Provided data:
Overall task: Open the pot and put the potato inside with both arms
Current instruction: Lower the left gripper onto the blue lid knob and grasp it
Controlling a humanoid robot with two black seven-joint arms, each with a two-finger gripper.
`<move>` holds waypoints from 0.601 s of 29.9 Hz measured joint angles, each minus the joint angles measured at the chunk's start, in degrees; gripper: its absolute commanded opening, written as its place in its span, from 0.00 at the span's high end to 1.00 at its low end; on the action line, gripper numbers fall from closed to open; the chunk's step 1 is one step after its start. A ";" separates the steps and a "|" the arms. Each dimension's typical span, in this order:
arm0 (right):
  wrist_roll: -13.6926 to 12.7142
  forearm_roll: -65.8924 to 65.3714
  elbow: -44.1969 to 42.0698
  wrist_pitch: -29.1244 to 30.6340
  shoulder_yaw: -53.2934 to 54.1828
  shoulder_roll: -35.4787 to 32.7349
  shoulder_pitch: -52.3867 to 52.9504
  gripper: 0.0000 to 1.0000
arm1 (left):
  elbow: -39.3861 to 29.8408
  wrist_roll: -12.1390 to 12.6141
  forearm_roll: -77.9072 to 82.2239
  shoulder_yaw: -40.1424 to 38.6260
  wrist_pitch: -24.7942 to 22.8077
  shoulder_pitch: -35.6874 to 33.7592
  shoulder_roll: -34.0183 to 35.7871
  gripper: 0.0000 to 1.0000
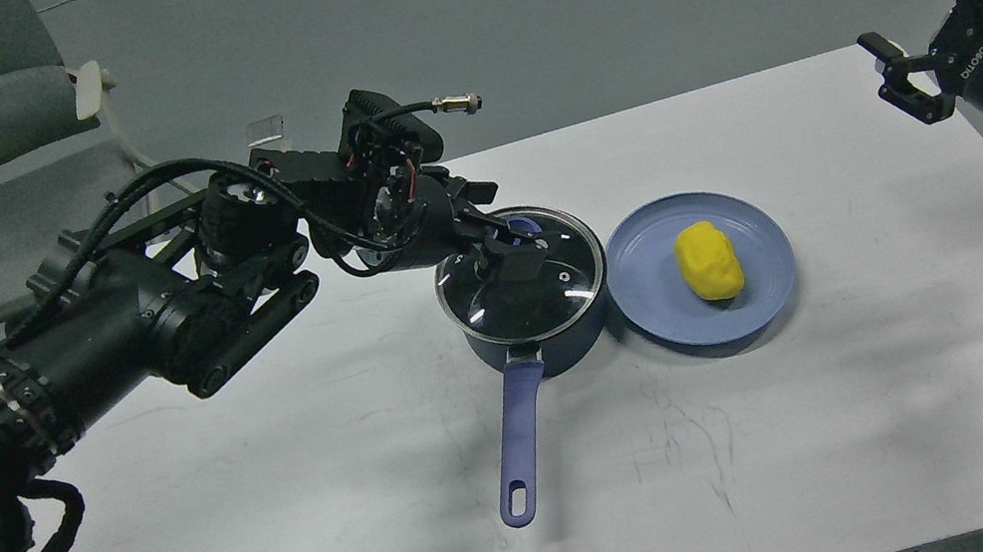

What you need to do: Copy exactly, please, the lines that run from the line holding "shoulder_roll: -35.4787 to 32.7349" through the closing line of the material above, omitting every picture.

The completed task:
  shoulder_roll: -35.4787 to 32.7349
  shoulder_pitch: -52.3867 to 52.9504
  gripper: 0.0000 to 1.0000
arm1 (left):
  elbow: -39.3861 to 29.8408
  wrist_roll: -12.1390 to 12.6141
  forearm_roll: -77.9072 to 82.2239
  shoulder_yaw: -40.1424 to 38.6260
  wrist_pitch: -24.7942 to 22.8077
  shoulder_pitch: -35.6874 to 33.7592
  shoulder_roll: -34.0183 to 35.7871
  gripper: 0.0000 to 1.0000

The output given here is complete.